ABOUT THIS TASK -
Word for word, restate the lines from the start of the data below through the line containing "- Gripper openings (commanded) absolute".

DATA FOR REVIEW -
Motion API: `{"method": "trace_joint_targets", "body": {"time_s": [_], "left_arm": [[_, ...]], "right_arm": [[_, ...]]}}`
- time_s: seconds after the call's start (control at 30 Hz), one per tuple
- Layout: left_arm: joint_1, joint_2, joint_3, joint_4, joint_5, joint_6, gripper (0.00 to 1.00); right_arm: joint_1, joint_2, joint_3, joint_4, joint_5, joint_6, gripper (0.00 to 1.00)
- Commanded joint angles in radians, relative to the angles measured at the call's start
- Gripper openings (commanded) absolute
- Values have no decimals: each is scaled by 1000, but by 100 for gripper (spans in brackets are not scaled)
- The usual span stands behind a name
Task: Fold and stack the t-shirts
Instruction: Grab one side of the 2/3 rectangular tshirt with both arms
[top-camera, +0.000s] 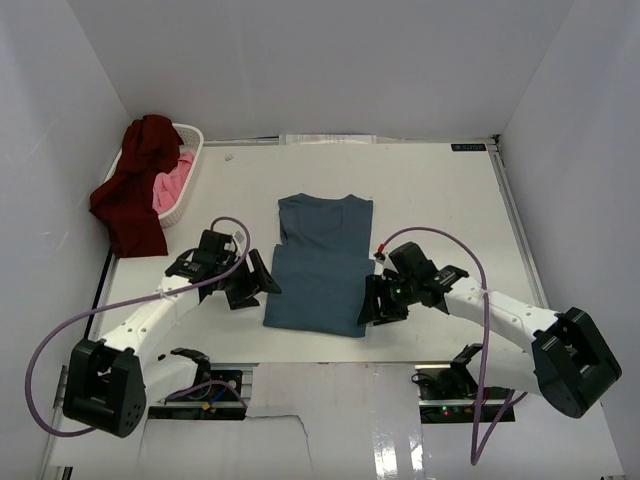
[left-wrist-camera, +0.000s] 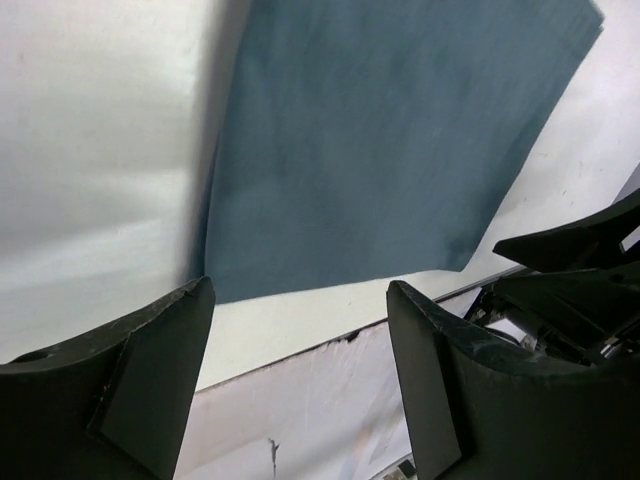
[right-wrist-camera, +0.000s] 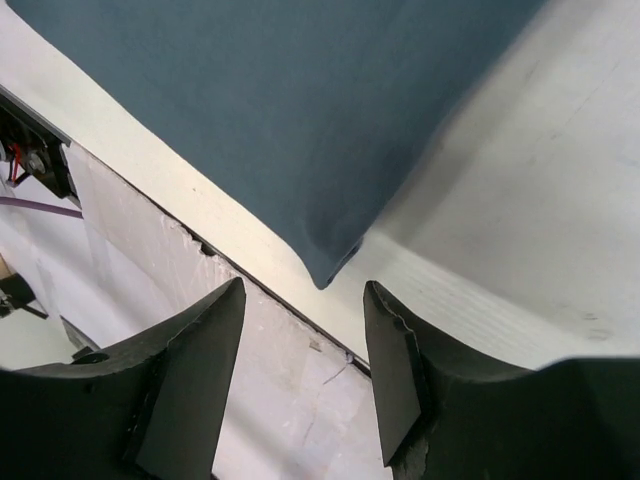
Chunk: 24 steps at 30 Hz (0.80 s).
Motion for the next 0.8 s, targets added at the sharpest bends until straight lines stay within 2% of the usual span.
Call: {"method": "trace_joint_targets", "body": {"time_s": [0.0,0.07,0.2,0.47,0.5,0.53,0.67,0.77], "left_arm": [[-17,-102,-75,-34,-32,-94,80],[-25,-169,-130,-36,-55,-131,80],[-36,-207,-172,-38,-101,-189,77],[-73,-93,-218,2,-170,-306,75],[-76,-81,-218,5,-173,-309,75],[-80,-67,-221,13,-176,-310,75],[-88,-56,-232,36,-193,-312,74],[-91,-40,-244,50,-198,-310,71]], "right_arm": [[45,-12,-41,91,32,120,57],[59,-5,-67,139,38,154,57],[67,19,-102,202,52,192,57],[80,73,-150,315,86,249,52],[80,79,-150,321,81,257,50],[83,83,-150,328,81,258,43],[87,90,-151,321,84,263,35],[87,84,-150,317,89,263,26]]}}
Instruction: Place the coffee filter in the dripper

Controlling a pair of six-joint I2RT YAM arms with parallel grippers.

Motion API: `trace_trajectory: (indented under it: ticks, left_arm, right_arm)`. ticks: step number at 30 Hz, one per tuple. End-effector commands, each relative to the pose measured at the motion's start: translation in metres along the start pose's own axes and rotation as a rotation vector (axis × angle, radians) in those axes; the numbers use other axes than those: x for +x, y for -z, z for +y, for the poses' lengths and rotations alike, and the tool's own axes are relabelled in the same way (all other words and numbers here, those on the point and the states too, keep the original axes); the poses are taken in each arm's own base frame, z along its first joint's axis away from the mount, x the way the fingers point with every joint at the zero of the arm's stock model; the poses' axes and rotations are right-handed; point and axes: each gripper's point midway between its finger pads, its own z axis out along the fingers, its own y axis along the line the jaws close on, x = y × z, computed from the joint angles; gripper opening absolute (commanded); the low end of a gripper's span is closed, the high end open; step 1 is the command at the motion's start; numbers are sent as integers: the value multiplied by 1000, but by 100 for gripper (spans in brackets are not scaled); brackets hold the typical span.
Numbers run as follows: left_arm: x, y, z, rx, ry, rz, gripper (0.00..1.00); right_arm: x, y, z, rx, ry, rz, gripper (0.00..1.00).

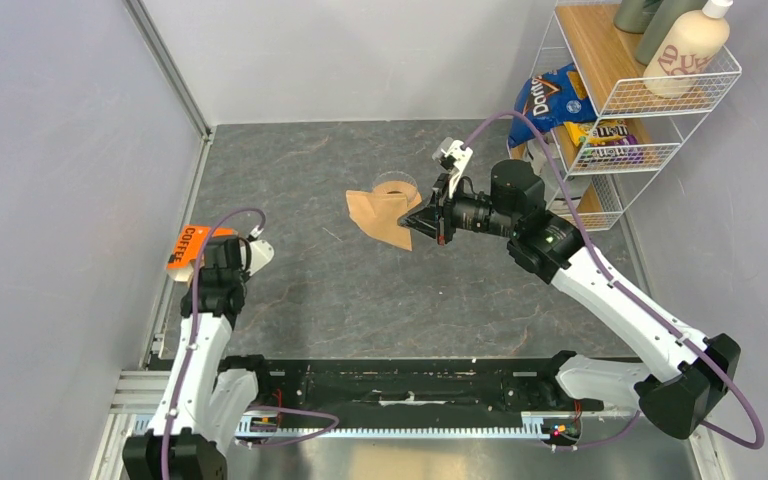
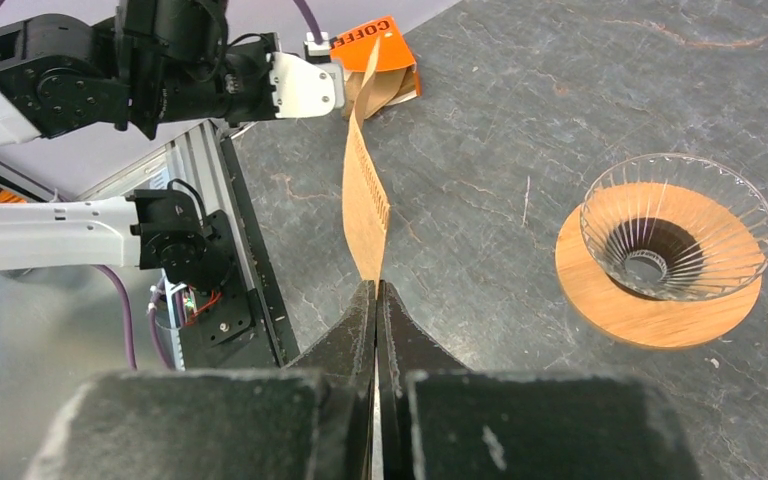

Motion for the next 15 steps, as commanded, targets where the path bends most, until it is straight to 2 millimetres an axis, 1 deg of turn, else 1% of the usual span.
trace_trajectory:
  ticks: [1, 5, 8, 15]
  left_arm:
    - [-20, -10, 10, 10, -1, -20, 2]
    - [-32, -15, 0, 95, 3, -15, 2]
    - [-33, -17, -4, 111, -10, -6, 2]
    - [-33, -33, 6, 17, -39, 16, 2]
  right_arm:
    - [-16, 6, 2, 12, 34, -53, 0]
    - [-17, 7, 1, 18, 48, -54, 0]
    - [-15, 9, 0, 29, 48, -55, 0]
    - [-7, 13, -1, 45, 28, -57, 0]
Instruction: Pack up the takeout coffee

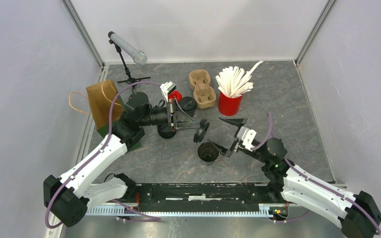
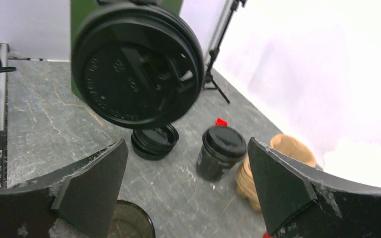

RESPONSE -
Motion API: `{"method": "trace_joint_targets", "body": {"time_s": [_], "left_arm": [[_, ...]], "right_arm": [[_, ...]]}}`
- time_s: seconds after the call's start (control at 30 Hz), one per tuple
- Layout: left_arm: joint_1, joint_2, joint_3, joint_4, joint_5, joint_6, gripper (0.00 to 1.00); right_arm: joint_1, joint_2, joint_3, joint_4, joint_5, joint_6, gripper (0.00 to 1.00)
- Commanded joint angles in radians, relative to the angles measured at the call's start
- Gripper openings (commanded) absolute

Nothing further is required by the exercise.